7 Exploring DNS issues
Ryan Nowak редактировал(а) эту страницу 2018-02-17 16:46:27 -08:00

Exploring DNS issues

After some discussion on the community standup, I spent some time trying to test the claims I've heard about HttpClient and DNS. I designed an experiment using my network setup at home and ran through it using my Windows desktop and OSX laptop.

TLDR

Here's a summary of my key findings.

EDIT: originally, I ran into some problems with OSX + curl + LibreSSL, which is not a supported scenario for .NET Core.
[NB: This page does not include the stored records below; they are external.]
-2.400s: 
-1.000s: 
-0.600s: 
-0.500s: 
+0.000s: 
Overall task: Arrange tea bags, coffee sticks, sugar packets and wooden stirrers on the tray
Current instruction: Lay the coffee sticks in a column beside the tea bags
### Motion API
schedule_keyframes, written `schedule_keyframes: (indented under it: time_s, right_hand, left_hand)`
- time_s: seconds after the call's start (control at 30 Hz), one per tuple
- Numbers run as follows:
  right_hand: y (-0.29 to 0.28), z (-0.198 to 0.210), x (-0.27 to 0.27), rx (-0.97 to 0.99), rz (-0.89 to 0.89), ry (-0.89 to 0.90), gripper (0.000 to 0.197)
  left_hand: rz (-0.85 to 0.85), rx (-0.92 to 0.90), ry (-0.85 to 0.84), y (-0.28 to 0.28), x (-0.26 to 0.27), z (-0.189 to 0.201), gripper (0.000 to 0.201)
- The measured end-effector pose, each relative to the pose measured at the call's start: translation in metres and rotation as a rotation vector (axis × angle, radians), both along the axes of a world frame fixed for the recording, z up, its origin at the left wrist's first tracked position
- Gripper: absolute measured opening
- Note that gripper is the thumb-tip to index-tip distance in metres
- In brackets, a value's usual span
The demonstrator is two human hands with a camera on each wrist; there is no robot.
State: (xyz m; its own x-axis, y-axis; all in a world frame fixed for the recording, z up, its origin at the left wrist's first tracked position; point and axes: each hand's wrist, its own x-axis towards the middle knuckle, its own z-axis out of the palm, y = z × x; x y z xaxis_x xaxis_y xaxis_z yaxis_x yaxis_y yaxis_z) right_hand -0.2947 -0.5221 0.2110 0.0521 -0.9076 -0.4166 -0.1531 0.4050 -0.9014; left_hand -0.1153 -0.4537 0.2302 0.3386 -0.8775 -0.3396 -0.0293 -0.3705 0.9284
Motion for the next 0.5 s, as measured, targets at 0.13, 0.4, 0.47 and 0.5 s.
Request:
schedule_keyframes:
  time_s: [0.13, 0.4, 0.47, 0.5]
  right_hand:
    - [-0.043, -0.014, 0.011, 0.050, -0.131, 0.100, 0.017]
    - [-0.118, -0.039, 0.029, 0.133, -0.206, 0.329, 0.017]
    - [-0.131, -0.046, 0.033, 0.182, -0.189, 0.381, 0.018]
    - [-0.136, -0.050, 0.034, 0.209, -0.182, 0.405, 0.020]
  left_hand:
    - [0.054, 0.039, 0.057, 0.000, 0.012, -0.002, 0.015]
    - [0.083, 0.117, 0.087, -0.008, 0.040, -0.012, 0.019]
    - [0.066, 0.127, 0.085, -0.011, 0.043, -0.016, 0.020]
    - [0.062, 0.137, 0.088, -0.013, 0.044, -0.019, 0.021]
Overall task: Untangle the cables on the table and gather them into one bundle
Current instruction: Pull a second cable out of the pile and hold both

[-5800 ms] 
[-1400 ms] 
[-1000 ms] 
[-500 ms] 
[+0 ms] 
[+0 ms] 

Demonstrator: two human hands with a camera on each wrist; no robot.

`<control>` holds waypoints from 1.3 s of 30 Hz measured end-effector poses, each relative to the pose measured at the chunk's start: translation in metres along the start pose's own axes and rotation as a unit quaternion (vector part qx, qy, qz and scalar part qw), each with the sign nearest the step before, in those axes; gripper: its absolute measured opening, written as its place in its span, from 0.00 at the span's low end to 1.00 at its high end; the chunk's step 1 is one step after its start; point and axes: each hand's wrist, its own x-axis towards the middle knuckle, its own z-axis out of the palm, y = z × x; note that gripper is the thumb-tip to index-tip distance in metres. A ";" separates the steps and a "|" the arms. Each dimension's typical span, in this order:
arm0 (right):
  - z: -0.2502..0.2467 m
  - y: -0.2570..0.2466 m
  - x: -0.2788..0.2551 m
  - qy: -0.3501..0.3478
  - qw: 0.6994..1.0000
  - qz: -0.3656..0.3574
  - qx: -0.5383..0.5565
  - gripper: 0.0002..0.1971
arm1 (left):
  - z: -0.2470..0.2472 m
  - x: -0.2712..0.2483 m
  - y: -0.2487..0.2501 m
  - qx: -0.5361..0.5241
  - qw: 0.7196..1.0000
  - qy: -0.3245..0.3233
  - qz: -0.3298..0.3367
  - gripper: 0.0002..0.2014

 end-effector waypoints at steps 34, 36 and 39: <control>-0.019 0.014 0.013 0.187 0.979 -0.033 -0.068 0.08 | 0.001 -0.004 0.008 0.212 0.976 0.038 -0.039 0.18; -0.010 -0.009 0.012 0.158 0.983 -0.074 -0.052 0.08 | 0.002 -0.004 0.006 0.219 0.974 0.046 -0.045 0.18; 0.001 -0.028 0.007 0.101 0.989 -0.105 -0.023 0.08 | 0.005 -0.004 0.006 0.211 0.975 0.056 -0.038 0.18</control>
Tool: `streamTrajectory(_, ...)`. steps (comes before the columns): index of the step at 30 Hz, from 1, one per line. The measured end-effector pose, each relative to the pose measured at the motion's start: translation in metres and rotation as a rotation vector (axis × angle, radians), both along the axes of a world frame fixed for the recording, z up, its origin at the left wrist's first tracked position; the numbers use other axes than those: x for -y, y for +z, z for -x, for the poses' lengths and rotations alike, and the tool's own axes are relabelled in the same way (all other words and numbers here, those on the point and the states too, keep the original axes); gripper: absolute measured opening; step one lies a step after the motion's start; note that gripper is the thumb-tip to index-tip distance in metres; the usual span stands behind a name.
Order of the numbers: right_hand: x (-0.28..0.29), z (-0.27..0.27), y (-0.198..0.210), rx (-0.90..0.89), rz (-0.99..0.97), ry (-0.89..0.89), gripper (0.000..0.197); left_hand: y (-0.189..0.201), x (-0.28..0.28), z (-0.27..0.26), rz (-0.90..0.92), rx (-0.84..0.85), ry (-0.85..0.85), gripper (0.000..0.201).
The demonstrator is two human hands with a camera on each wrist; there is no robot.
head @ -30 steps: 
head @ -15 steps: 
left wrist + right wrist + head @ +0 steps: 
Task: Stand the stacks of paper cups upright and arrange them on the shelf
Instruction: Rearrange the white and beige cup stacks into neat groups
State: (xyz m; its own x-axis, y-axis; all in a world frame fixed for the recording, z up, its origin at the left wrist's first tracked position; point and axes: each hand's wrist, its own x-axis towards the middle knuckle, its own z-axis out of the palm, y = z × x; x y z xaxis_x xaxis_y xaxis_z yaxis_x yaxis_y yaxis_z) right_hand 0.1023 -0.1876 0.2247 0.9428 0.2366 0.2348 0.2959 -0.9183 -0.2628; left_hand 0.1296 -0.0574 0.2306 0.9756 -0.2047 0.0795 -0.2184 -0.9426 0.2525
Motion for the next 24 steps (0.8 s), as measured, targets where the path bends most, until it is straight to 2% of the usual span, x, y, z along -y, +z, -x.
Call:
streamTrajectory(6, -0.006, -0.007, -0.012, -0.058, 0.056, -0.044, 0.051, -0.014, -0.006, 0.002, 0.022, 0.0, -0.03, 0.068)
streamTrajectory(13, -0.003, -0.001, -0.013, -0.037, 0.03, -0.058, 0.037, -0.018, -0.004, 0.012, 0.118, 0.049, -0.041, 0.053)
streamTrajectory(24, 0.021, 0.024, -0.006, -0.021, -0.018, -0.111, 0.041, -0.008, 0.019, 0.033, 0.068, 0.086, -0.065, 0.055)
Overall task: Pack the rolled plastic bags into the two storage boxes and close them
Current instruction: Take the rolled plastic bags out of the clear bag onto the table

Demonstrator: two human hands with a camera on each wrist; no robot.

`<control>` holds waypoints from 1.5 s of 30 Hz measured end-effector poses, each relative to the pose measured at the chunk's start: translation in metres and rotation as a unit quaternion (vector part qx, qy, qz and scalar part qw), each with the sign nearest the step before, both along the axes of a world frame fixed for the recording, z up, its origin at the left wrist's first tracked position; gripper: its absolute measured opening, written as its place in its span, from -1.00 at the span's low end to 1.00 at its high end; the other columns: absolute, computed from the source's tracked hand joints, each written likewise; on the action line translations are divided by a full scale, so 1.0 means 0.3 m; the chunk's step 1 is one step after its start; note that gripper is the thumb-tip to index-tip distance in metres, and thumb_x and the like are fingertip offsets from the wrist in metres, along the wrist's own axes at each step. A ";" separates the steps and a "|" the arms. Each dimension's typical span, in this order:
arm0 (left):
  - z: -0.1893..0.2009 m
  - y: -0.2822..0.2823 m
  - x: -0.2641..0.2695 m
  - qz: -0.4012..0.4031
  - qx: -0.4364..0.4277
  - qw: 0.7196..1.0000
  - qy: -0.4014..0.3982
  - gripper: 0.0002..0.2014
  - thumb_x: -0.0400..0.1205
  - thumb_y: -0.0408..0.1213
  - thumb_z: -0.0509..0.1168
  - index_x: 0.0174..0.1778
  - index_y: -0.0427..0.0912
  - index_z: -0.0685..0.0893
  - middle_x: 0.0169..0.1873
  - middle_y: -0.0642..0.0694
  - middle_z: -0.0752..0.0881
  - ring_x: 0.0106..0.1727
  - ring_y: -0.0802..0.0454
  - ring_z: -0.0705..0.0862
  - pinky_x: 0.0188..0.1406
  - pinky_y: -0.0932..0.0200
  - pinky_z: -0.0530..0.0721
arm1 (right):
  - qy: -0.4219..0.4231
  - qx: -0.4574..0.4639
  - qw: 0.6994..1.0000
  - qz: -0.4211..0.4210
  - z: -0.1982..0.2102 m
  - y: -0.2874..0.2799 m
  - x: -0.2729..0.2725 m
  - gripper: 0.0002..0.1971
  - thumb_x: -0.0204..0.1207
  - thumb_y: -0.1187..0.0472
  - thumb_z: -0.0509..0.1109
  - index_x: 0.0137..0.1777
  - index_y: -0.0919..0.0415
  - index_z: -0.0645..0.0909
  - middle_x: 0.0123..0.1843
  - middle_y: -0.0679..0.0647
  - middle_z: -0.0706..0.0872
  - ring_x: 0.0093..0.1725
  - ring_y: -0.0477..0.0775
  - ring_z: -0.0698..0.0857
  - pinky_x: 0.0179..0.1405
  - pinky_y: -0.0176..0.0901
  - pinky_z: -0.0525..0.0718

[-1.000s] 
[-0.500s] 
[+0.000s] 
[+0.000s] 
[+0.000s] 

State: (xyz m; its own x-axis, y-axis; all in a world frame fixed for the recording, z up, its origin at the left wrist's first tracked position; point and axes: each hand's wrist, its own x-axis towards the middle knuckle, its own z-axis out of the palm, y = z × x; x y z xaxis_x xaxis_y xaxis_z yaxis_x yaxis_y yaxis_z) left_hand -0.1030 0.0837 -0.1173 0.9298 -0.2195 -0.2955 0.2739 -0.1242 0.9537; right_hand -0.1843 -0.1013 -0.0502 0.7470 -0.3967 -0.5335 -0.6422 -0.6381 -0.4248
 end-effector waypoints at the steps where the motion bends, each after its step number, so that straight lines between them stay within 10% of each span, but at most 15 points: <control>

Using OpenSSL works just fine for DNS updates, but is not reflecting in the graphic/table below.

image

Guidance:

  1. If you are on full framework (net4x) you might as well use the ServicePointManager scheme and disable handler rotation. Even after doing this, updates are slow.
  2. If you are on netcoreapp2.1 and Windows you need to use handler rotation.
  3. If you are on netcoreapp2.1 and OSX/Linux, you need to use handler rotation and you need to use OpenSSL.

Limitations:

  • It's possible that other settings on ServicePointManager might improve the speed of updates on Desktop windows

The Experiment

My goal was to set up a controller environment where I could cause DNS changes to occur and watch clients using HttpClient react to those changes. Conveniently, I have a router running OpenWRT - an OSS linux-based router operating system.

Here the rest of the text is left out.